For this exercise, reproduce the entries below exactly, but only from the line containing "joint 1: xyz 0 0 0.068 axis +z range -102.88" through the line containing "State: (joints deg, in", both included.
━━━━━━━━━━━━━━━━━━━━
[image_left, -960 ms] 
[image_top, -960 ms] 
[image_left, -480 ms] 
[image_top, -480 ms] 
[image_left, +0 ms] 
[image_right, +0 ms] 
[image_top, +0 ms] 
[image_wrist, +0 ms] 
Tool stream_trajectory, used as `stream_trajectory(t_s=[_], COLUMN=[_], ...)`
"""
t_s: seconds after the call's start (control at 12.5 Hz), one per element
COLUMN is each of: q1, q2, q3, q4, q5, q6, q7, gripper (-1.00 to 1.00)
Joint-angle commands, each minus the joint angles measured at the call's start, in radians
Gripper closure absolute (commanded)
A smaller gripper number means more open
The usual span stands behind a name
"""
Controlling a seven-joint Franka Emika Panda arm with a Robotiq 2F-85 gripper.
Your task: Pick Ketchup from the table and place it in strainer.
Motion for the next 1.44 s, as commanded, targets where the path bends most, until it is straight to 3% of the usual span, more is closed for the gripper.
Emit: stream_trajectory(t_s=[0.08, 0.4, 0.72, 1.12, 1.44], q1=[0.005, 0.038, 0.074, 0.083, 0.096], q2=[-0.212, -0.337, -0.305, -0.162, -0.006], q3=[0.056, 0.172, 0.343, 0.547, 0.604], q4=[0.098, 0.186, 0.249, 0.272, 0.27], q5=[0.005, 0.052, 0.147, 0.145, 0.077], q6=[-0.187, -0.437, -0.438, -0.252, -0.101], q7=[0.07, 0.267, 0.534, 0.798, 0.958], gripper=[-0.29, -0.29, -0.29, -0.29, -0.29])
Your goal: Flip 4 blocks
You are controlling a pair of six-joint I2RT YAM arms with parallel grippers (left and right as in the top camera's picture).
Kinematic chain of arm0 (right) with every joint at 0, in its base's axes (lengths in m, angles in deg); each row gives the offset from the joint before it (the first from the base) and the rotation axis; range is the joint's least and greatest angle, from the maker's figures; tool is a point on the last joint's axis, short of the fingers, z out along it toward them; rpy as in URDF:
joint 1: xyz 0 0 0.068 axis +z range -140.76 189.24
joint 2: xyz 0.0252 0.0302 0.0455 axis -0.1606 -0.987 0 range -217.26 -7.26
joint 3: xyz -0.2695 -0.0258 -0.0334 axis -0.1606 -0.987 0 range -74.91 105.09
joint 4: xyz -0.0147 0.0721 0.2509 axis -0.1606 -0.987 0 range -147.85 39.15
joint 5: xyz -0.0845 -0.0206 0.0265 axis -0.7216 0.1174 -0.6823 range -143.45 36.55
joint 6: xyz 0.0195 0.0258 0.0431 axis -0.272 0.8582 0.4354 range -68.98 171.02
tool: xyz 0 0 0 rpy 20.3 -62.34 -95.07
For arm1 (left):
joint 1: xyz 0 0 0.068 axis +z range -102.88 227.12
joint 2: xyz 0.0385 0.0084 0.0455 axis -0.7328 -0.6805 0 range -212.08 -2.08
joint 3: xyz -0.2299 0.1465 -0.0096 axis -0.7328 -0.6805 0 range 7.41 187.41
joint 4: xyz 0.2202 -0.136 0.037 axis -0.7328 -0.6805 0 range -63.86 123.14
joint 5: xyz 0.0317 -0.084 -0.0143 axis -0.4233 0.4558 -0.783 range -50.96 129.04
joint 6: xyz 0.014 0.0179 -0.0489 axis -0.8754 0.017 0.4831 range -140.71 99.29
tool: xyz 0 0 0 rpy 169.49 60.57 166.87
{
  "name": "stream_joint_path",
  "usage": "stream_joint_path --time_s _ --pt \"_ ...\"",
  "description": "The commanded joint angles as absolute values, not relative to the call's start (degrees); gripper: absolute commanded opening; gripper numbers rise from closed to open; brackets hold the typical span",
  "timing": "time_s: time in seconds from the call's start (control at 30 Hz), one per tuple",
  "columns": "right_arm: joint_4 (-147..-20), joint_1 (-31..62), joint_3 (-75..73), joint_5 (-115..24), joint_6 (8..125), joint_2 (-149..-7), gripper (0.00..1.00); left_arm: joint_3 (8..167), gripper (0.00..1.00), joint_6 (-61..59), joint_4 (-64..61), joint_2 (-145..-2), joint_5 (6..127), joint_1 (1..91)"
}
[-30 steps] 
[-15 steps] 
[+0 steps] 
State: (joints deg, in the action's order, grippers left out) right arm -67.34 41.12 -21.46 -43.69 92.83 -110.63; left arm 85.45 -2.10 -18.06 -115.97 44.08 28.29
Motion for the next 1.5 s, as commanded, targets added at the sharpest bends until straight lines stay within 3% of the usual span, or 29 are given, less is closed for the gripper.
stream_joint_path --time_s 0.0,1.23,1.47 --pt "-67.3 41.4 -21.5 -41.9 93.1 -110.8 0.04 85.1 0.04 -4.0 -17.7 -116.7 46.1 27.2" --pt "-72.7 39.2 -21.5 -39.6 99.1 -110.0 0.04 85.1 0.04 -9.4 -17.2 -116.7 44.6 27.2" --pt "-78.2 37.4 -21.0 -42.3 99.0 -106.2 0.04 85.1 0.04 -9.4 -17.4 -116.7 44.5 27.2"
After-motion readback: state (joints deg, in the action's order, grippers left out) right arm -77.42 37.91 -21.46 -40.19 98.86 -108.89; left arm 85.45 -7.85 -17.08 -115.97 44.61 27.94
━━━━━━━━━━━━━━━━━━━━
- _Task response_:
joint 1: xyz 0 0 0.068 axis +z range -102.88 227.12
joint 2: xyz 0.0385 0.0084 0.0455 axis -0.7328 -0.6805 0 range -212.08 -2.08
joint 3: xyz -0.2299 0.1465 -0.0096 axis -0.7328 -0.6805 0 range 7.41 187.41
joint 4: xyz 0.2202 -0.136 0.037 axis -0.7328 -0.6805 0 range -63.86 123.14
joint 5: xyz 0.0317 -0.084 -0.0143 axis -0.4233 0.4558 -0.783 range -50.96 129.04
joint 6: xyz 0.014 0.0179 -0.0489 axis -0.8754 0.017 0.4831 range -140.71 99.29
tool: xyz 0 0 0 rpy 169.49 60.57 166.87
{
  "name": "stream_joint_path",
  "usage": "stream_joint_path --time_s _ --pt \"_ ...\"",
  "description": "The commanded joint angles as absolute values, not relative to the call's start (degrees); gripper: absolute commanded opening; gripper numbers rise from closed to open; brackets hold the typical span",
  "timing": "time_s: time in seconds from the call's start (control at 30 Hz), one per tuple",
  "columns": "right_arm: joint_4 (-147..-20), joint_1 (-31..62), joint_3 (-75..73), joint_5 (-115..24), joint_6 (8..125), joint_2 (-149..-7), gripper (0.00..1.00); left_arm: joint_3 (8..167), gripper (0.00..1.00), joint_6 (-61..59), joint_4 (-64..61), joint_2 (-145..-2), joint_5 (6..127), joint_1 (1..91)"
}
[-30 steps] 
[-15 steps] 
[+0 steps] 
State: (joints deg, in the action's order, grippers left out) right arm -67.34 41.12 -21.46 -43.69 92.83 -110.63; left arm 85.45 -2.10 -18.06 -115.97 44.08 28.29

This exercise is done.